Ignore for a moment the offensive things that a Confederate flag represents. This is Pennsylvania. Back when people waved that flag for real, they were trying to kill people from here. A Pennsylvanian with a confederate flag on a house or truck or t-shirt makes about as much sense as a black man in a pointy white sheet.
Cheerleading is not a sport.
Yes, cheerleading has changed over the decades. In my youth, cheerleaders stood in front of fans and led cheers (how else did we learn to spell “success”). Now they put on acrobatic displays and create giant sculptures made out of people. I do not blame cheerleaders for the decreased time spent leading cheers; modern sports fans are tv-trained lumps, and only the band will actually cheer.
But cheerleading is not a sport. I know it requires physical skill, and that cheerleaders have competitions. The same is true of dancers, and dancing isn’t a sport, either.
What bothers me most about cheerleading calling itself a sport is—why does it WANT to? Does cheerleading suffer from some sort of low self-esteem that it thinks it’s not good enough if it is “just” cheerleading and not a big old sport?
Do football players say, “Hey, we have a ball and we run around, so we are basketball players, too!” No. Why do that instead of just saying, “Basketball, shmasketball—we play FOOTBALL!”
I understand this is NW PA, and for many folks if it isn’t a sport, it doesn’t matter. And some school districts have finagled their way around various regulations by declaring cheerleading a sport. But cheerleaders should be bigger than that. Cheerleaders should be proud to be cheerleaders.
Toddlers should watch parades, not carry batons in them.
There is no reason to put a small child in a spangly outfit, stick a baton in her hand, and make her march/trundle/stagger through an entire parade. None. I cringe every time I watch a troupe of small children dragging themselves miserably down a street, surrounded by a staff of adults who act as though they are masterminding the Normandy Invasion.
I have heard all the arguments.
“The child is learning skills that she’ll use for years.” No, she isn’t. She’s mostly learning to hate the whole business, so that any hope she might have pursued it, enjoyed it, and done well at it when she becomes old enough is erased in the heat-addled haze of senseless parading.
“The child really loves it. Really. She wants to do it.” She’s a child. If Mommy sat in front of her and said, “Hey sweetie, you’d really like to roll in the mud with smelly pigs, wouldn’t you?” she’d say yes. If she did it once and received a giant wave of parental love and approval, she’d keep on doing it as long as she could stand to, or at least until she was old enough to understand big words like “emotional blackmail.”
“It’s fun.” Really? Because usually there isn’t a person out there who looks like they’re having fun. Not the miserable, confused little girls, not the harried over-serious adults, not the guy driving the vehicle with the blaring tin-can speakers, not the brother who has been forced to “come help out.”
End (Some) High School Sports.
The private sector is ready to take over. A variety of leagues, sponsored by the Y’s and the AAU, have sprung up. These involve some very fine motives (more playing opportunities for young athletes) and some not-so-fine motives (more Being In Charge opportunities for adults).
It was one thing when these programs augmented school sports, but now some of these private leagues are actually competing with school programs for athletes. Meanwhile, fewer school sports are actually coached by school employees, giving them even less connection to the school. One of these systems can go, and while I’m partial to school sports, saving some taxpayer money might be popular. So let’s keep the sports that are still truly school sports and get rid of the ones that are now duplicated.

1 comment:

Joe said...

A confederate flag speaks to states' rights, less federal government control, independence, and the Southern culture and way of life. What's wrong with that (except for a little slavery)?

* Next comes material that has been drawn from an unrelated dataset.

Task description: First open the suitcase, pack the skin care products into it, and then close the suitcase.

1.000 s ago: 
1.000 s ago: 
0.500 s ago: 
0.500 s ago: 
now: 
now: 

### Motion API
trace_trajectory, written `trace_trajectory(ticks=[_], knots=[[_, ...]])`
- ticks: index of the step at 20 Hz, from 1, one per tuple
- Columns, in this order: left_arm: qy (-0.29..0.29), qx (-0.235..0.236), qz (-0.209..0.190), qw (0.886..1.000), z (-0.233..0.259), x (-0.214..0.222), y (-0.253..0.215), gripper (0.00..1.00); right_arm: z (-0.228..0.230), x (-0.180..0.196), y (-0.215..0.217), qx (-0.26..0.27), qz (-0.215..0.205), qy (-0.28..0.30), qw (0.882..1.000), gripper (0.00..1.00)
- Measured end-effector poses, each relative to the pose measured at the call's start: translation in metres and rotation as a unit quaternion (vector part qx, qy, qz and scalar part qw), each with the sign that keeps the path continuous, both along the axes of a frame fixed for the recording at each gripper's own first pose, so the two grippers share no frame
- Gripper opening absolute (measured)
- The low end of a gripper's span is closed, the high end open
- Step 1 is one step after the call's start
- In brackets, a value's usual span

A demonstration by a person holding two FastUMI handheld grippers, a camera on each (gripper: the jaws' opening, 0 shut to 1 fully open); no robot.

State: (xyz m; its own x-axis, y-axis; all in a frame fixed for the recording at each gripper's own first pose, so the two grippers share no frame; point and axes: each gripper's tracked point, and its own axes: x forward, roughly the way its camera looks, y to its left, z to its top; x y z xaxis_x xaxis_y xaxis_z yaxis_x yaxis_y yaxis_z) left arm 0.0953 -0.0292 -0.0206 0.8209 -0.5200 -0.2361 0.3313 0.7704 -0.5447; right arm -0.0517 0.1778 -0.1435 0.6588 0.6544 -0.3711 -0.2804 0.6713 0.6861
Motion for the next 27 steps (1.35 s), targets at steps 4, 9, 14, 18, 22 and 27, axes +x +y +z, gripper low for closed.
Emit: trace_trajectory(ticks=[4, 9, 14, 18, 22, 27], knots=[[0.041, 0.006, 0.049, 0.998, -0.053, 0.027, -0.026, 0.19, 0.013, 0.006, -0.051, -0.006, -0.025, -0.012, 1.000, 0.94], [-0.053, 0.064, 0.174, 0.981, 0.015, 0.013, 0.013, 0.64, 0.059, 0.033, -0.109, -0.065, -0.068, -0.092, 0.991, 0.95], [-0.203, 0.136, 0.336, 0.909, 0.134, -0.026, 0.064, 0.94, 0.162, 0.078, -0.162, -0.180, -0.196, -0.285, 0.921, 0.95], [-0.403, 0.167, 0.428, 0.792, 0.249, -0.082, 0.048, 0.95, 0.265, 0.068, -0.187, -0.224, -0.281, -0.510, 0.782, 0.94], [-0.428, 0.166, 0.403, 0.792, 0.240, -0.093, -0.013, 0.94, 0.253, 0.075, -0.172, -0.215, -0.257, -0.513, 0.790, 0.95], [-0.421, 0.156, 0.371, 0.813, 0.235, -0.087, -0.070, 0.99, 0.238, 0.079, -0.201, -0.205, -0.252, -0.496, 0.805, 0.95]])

I've had the "what's a sport?" conversation dozens of times. No one can agree. The Olympics recognize synchronized swimming, pair figure skating, etc. Some folks think darts is a sport. If some people want to think cheerleading is a sport and you disagree, tough nuggies.

I've learned to dislike parades even though I didn't start young. Who are you to tell others how to mess with their kids? That's the prime prerogative of parenthood - we all get to screw up our own kids up our own special way.